The movie consists of 472 images taken during an 81 hour period by Cassini's narrow-angle camera between 5-8 October 2009 and reveals changes in Saturn's aurora every few minutes. The images show a previously unseen vertical profile to the auroras, which ripple like tall curtains, reaching more than 1,200 kilometres above the edge of the planet’s northern hemisphere. By comparison, Earth’s auroras tend to flare only about 100-500 kilometres above the surface.

“The auroras have put on a dazzling show, shape-shifting rapidly and exposing curtains that we suspected were there, but hadn’t seen on Saturn before,” says Andrew Ingersoll, a member of the Cassini imaging team that processed the new video. “Seeing these things on another planet helps us understand them a little better when we see them on Earth.”

A still image of snake-shaped footprint. Image: NASA/JPL/Space Science Institute.

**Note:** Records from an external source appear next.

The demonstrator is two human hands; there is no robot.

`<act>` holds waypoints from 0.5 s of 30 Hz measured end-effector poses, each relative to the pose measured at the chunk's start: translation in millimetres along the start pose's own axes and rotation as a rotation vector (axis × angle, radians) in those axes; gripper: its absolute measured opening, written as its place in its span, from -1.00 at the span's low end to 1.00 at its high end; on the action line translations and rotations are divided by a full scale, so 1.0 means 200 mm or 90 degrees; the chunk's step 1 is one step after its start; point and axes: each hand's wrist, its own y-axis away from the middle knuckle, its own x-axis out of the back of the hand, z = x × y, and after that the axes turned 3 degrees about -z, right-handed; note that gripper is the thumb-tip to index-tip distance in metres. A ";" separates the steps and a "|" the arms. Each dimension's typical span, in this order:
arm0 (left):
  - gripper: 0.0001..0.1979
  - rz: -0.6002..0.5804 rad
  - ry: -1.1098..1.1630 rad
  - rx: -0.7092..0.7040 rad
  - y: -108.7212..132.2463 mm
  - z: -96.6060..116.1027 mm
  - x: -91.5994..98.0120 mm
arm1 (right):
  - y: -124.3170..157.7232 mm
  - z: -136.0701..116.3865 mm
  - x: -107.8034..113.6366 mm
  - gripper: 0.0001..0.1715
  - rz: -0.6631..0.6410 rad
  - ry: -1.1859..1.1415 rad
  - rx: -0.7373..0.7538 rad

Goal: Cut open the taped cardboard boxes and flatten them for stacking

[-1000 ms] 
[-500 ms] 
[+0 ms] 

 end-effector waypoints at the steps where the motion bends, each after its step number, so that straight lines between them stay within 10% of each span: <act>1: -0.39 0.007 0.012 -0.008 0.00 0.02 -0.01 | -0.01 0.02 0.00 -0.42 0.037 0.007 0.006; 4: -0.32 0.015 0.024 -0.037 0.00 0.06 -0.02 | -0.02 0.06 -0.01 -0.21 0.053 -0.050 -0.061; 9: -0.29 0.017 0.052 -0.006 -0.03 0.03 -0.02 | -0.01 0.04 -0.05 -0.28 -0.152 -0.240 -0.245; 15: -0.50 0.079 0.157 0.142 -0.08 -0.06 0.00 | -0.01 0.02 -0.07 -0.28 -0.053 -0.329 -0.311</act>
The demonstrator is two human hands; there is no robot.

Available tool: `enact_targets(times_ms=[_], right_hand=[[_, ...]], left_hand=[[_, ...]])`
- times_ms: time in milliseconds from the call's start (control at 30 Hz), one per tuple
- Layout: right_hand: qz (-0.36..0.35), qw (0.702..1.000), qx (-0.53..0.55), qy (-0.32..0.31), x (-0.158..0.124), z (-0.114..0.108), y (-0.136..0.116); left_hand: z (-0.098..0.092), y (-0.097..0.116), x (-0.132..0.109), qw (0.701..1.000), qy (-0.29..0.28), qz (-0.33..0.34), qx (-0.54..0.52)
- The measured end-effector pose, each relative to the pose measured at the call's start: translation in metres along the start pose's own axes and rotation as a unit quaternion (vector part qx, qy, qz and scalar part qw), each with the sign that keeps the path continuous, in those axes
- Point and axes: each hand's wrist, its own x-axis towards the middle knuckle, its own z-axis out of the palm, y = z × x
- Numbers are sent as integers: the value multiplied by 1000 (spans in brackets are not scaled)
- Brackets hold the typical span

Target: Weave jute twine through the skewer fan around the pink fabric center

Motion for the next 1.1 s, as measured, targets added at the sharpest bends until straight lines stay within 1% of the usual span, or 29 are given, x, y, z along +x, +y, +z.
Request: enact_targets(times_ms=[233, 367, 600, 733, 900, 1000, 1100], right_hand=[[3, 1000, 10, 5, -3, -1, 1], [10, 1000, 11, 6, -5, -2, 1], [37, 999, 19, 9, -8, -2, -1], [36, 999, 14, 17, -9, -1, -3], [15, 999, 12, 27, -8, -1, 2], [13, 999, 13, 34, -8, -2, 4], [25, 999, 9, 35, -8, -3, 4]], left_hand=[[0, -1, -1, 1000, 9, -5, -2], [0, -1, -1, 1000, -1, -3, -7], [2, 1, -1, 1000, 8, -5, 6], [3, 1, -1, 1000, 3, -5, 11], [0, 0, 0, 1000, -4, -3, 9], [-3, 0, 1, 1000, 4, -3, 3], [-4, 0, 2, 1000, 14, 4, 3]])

Aurorae appear mostly in the high latitudes near a planet’s magnetic poles when charged particles plunge into the planet’s upper atmosphere, causing it to glow in colours that reflect the chemical content of the atmosphere. Earth's aurorae mostly appear red and green thanks to oxygen and nitrogen, but scientists are still working on determining the true colours of Saturn's aurora (they are shown in false colour orange in these images to make them stand out from the background), created in an atmosphere dominated by hydrogen.

This light hydrogen gas allows Saturn's atmosphere and auroral curtains to reach much farther out than Earth's displays but the speed at which they change is comparable to some of those on Earth. Scientists are still working to understand the processes that produce these rapid changes but the heights will help them learn how much energy is required to light up the auroras. The curtain shapes also show the paths that the charged particles take as they flow along the lines of the magnetic field between the magnetosphere and the uppermost part of the atmosphere.

“I was wowed when I saw these images and the curtain,” says Tamas Gombosi, chair of Cassini’s magnetosphere and plasma science working group. “Put this together with the other data Cassini has collected on the auroras so far, and you really get a new science.”

The images also capture the myriad background stars.